**Task objective:**
A word-for-word restatement of the full listing is required.

**Supplied material:**
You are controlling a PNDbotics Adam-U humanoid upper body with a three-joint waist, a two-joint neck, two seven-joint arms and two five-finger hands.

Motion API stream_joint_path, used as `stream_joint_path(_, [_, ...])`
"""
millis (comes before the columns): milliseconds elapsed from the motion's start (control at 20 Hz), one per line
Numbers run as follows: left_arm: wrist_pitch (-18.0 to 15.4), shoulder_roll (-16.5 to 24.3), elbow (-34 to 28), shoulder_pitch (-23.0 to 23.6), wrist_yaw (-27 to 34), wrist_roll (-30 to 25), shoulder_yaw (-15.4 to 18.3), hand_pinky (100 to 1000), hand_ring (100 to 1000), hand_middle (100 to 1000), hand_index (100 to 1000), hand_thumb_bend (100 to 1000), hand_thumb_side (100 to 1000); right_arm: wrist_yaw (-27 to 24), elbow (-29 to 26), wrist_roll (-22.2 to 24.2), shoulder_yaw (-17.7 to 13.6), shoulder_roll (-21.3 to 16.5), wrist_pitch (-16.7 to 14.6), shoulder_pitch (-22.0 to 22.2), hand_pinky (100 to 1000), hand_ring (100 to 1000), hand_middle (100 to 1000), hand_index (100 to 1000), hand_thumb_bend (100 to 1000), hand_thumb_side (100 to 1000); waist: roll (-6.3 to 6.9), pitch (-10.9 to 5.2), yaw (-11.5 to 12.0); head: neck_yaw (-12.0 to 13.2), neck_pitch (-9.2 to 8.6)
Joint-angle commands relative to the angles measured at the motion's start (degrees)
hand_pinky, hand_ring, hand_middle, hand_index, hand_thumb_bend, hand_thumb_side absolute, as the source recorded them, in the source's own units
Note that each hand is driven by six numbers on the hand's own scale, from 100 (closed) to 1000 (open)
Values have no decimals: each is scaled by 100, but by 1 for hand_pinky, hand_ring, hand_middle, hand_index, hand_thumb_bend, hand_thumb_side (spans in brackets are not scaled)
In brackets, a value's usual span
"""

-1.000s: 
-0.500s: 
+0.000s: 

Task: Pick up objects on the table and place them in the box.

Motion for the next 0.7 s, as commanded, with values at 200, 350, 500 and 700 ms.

**Your response:**
You are controlling a PNDbotics Adam-U humanoid upper body with a three-joint waist, a two-joint neck, two seven-joint arms and two five-finger hands.

Motion API stream_joint_path, used as `stream_joint_path(_, [_, ...])`
"""
millis (comes before the columns): milliseconds elapsed from the motion's start (control at 20 Hz), one per line
Numbers run as follows: left_arm: wrist_pitch (-18.0 to 15.4), shoulder_roll (-16.5 to 24.3), elbow (-34 to 28), shoulder_pitch (-23.0 to 23.6), wrist_yaw (-27 to 34), wrist_roll (-30 to 25), shoulder_yaw (-15.4 to 18.3), hand_pinky (100 to 1000), hand_ring (100 to 1000), hand_middle (100 to 1000), hand_index (100 to 1000), hand_thumb_bend (100 to 1000), hand_thumb_side (100 to 1000); right_arm: wrist_yaw (-27 to 24), elbow (-29 to 26), wrist_roll (-22.2 to 24.2), shoulder_yaw (-17.7 to 13.6), shoulder_roll (-21.3 to 16.5), wrist_pitch (-16.7 to 14.6), shoulder_pitch (-22.0 to 22.2), hand_pinky (100 to 1000), hand_ring (100 to 1000), hand_middle (100 to 1000), hand_index (100 to 1000), hand_thumb_bend (100 to 1000), hand_thumb_side (100 to 1000); waist: roll (-6.3 to 6.9), pitch (-10.9 to 5.2), yaw (-11.5 to 12.0); head: neck_yaw (-12.0 to 13.2), neck_pitch (-9.2 to 8.6)
Joint-angle commands relative to the angles measured at the motion's start (degrees)
hand_pinky, hand_ring, hand_middle, hand_index, hand_thumb_bend, hand_thumb_side absolute, as the source recorded them, in the source's own units
Note that each hand is driven by six numbers on the hand's own scale, from 100 (closed) to 1000 (open)
Values have no decimals: each is scaled by 100, but by 1 for hand_pinky, hand_ring, hand_middle, hand_index, hand_thumb_bend, hand_thumb_side (spans in brackets are not scaled)
In brackets, a value's usual span
"""

-1.000s: 
-0.500s: 
+0.000s: 

Task: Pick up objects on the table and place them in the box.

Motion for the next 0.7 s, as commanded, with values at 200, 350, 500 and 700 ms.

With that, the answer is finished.